**Dataset section:**

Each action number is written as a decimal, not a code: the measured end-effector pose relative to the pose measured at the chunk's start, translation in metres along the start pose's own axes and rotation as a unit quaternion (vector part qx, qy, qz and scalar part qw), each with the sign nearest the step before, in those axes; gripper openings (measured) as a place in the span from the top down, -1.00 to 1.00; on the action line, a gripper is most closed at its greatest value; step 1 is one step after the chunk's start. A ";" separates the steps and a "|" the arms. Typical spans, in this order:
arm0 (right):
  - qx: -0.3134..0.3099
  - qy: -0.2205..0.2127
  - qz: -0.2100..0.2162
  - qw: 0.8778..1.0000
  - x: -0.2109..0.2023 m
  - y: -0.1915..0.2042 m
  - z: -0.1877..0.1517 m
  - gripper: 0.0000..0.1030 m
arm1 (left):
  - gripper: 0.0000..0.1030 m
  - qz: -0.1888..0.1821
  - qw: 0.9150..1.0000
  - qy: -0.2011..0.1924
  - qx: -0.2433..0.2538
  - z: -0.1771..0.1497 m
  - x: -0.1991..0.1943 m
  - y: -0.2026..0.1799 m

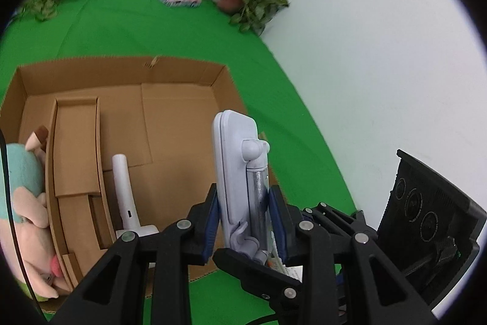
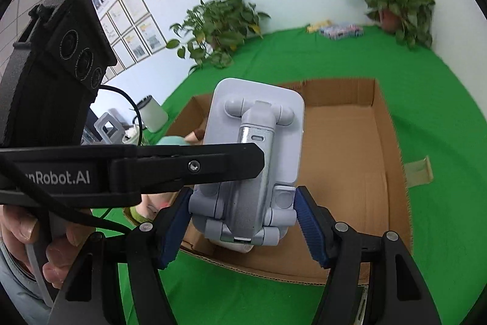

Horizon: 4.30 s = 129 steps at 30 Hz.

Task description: Organize objects

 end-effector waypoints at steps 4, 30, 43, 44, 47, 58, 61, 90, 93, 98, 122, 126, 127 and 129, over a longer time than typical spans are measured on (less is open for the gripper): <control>0.032 0.030 0.017 0.999 0.032 -0.019 -0.019 -0.25 | 0.42 0.018 0.999 0.035 -0.011 -0.009 0.034 0.019; 0.125 0.134 0.038 0.982 0.122 -0.103 -0.083 -0.28 | 0.31 0.114 0.982 0.145 -0.046 -0.053 0.121 0.069; 0.107 0.146 -0.008 0.983 0.125 -0.100 -0.087 -0.14 | 0.31 0.124 0.990 0.065 -0.024 -0.033 0.054 0.078; 0.104 0.146 -0.011 0.984 0.125 -0.099 -0.087 -0.12 | 0.31 0.135 0.990 0.043 -0.018 -0.033 0.041 0.080; 0.095 0.134 -0.022 0.986 0.118 -0.096 -0.087 -0.04 | 0.31 0.165 0.986 -0.025 -0.001 -0.030 0.010 0.079; -0.043 -0.039 -0.168 0.984 -0.013 -0.032 -0.112 -0.99 | -1.00 0.412 0.841 -0.351 0.024 -0.101 -0.119 0.062; -0.058 -0.057 -0.166 0.983 -0.025 -0.013 -0.132 -0.99 | -1.00 0.407 0.848 -0.340 0.009 -0.126 -0.112 0.058; -0.096 -0.095 -0.174 0.975 -0.052 0.012 -0.161 -0.99 | -0.95 0.383 0.880 -0.280 -0.002 -0.174 -0.095 0.063; -0.085 -0.091 -0.182 0.975 -0.056 0.000 -0.168 -0.99 | -0.95 0.385 0.879 -0.282 -0.004 -0.174 -0.093 0.063; -0.107 -0.098 -0.168 0.975 -0.057 0.014 -0.169 -0.99 | -0.84 0.384 0.877 -0.289 -0.009 -0.172 -0.096 0.065; 0.018 0.017 -0.247 0.969 -0.069 -0.100 -0.251 -0.59 | -0.81 0.269 0.947 -0.175 0.011 -0.209 -0.030 0.054; -0.006 0.037 -0.241 0.970 -0.052 -0.084 -0.255 -0.16 | -0.81 0.264 0.950 -0.167 -0.006 -0.214 -0.034 0.062; -0.010 0.040 -0.224 0.974 -0.048 -0.075 -0.256 -0.16 | -0.81 0.260 0.951 -0.165 -0.009 -0.215 -0.035 0.064; -0.021 0.042 -0.193 0.980 -0.039 -0.053 -0.256 -0.16 | -0.81 0.249 0.955 -0.162 -0.016 -0.217 -0.037 0.067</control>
Point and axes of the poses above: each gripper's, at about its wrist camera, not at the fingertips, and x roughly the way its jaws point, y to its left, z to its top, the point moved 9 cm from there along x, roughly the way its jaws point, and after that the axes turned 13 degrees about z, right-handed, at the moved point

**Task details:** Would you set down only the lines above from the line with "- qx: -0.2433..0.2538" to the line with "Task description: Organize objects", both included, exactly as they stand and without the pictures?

**Answer to this task:**
  - qx: -0.2433..0.2538
  - z: -0.1771..0.1497 m
  - x: -0.1991..0.1943 m
  - y: -0.2026..0.1799 m


Horizon: 4.30 s = 129 steps at 30 Hz.

Task description: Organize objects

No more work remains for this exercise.